Okay, that's not an argument for it to be in the school, though, right?
Because what if they're like me?
A parent who is responsible about their children's cell phone use.
And then they're, but that stuff is available at school where they're for seven hours a day without me.
I can deal with the cell phone stuff.
I can deal with the internet stuff.
I'm pretty savvy.
But there's seven hours a day that they are without me.
And I don't want the gay erotica at them.
Right?
Again, saying, well, they can get it on their cell phone.
That's not exactly an argument.
That's actually giving up.
And it makes you wonder why they're giving up, right?
BXBA4583 says, why does Canada have to be so odd?
Look, don't lump us in with the rest of them.
In Alberta, we're trying to do the right thing.
I believe Saskatchewan, now inspired by the bravery of our Premier Daniel Smith, is considering much the same.
Get the smut out of the elementary schools.
Like in the original announcement a couple of months ago for the library standards, they included copies of some of the stuff that they had found in the libraries and whew made me uncomfortable.
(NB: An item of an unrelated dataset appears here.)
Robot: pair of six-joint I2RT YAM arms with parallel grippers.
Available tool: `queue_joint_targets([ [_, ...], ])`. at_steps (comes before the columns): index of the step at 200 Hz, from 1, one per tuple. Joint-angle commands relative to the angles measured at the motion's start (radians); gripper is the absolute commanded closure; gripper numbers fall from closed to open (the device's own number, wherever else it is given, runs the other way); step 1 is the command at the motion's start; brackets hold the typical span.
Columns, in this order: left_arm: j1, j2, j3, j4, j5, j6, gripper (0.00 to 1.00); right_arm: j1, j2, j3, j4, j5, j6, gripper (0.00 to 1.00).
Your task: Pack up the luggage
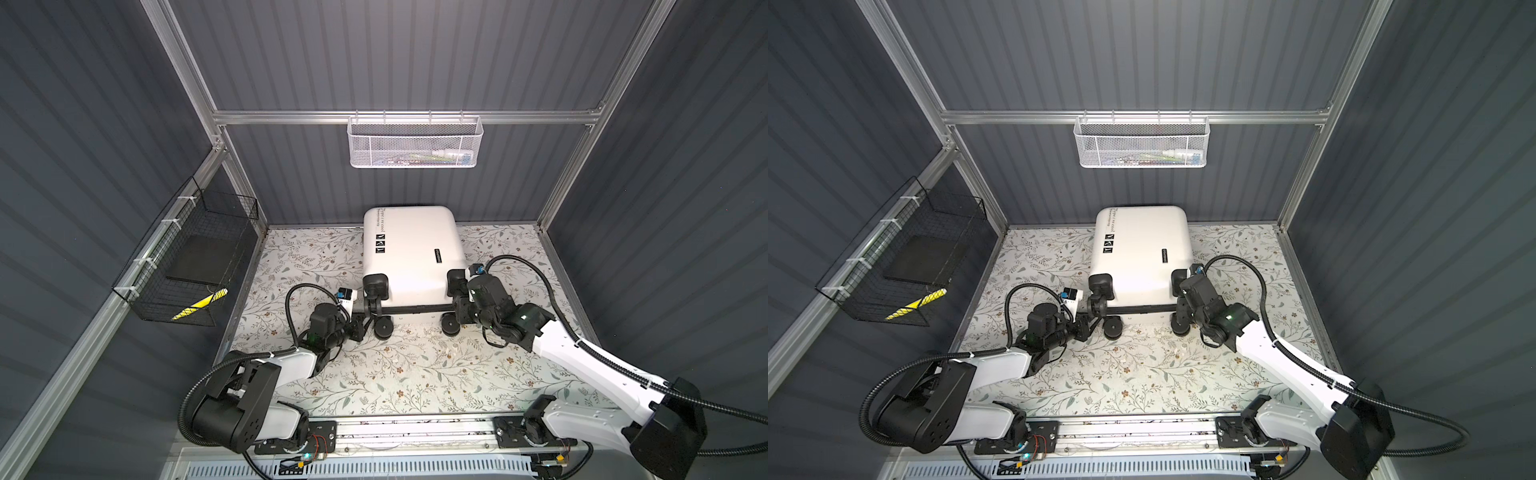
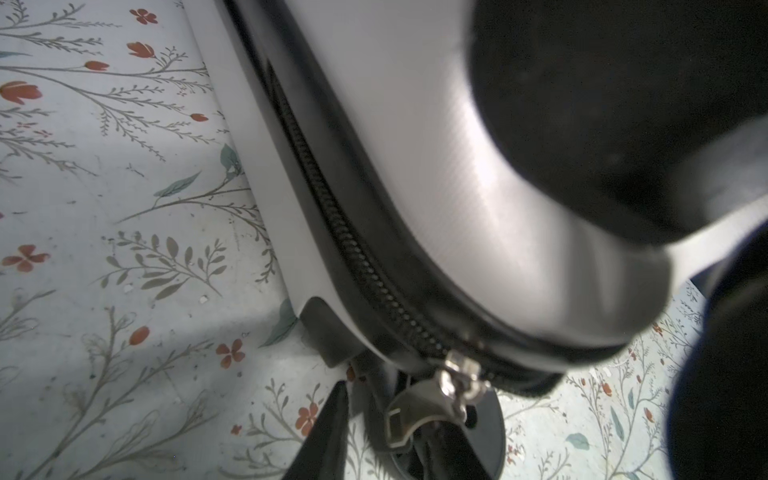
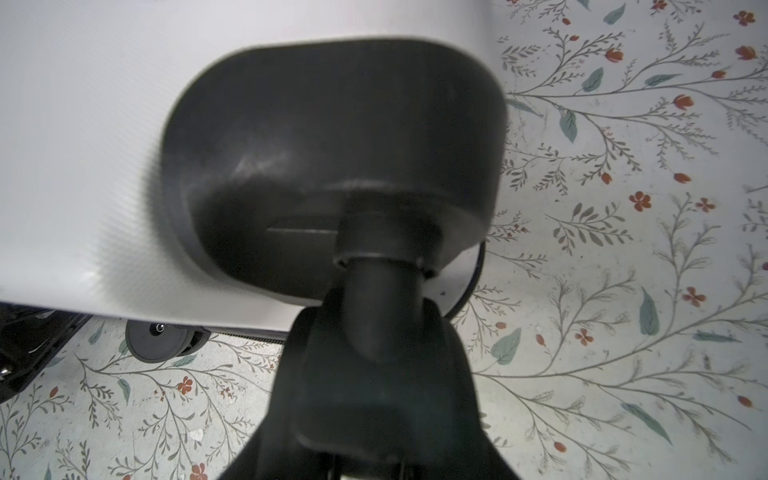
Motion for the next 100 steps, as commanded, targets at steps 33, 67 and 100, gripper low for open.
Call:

I'm a prude, but it was still nothing, nothing a nine-year-old should see.
Jenny, G8923 says, the information was poisoned indeed.
In my workplace, my big team was discussing how absurd it is that Alberta government banned literature in libraries educating kids about sexuality, etc.
That is not what they banned.
Weirdo Bans Debate00:00:58
I thought to myself, it sounds weird.
Well, here you go.
Next time I have to ask what source provides the information.
Yeah.
Yeah, they didn't ban that.
They didn't ban coming of age books.
They didn't ban teen romance novels, even with implied romantic situations.
What they did was they made those age-appropriate and they banned the graphic erotica from kids.
And anybody arguing against a government doing that is a weirdo.
And I don't want you anywhere near me.
Let me reiterate.
You're a weirdo.
I don't want you near me or my lovely, well-adjusted children.
You can just die alone and your cats can eat you.
Okay, well, everybody, that's the show for tonight.
Thank you so much for tuning in.
I'll see everybody back here in the same time, in the same place, perhaps.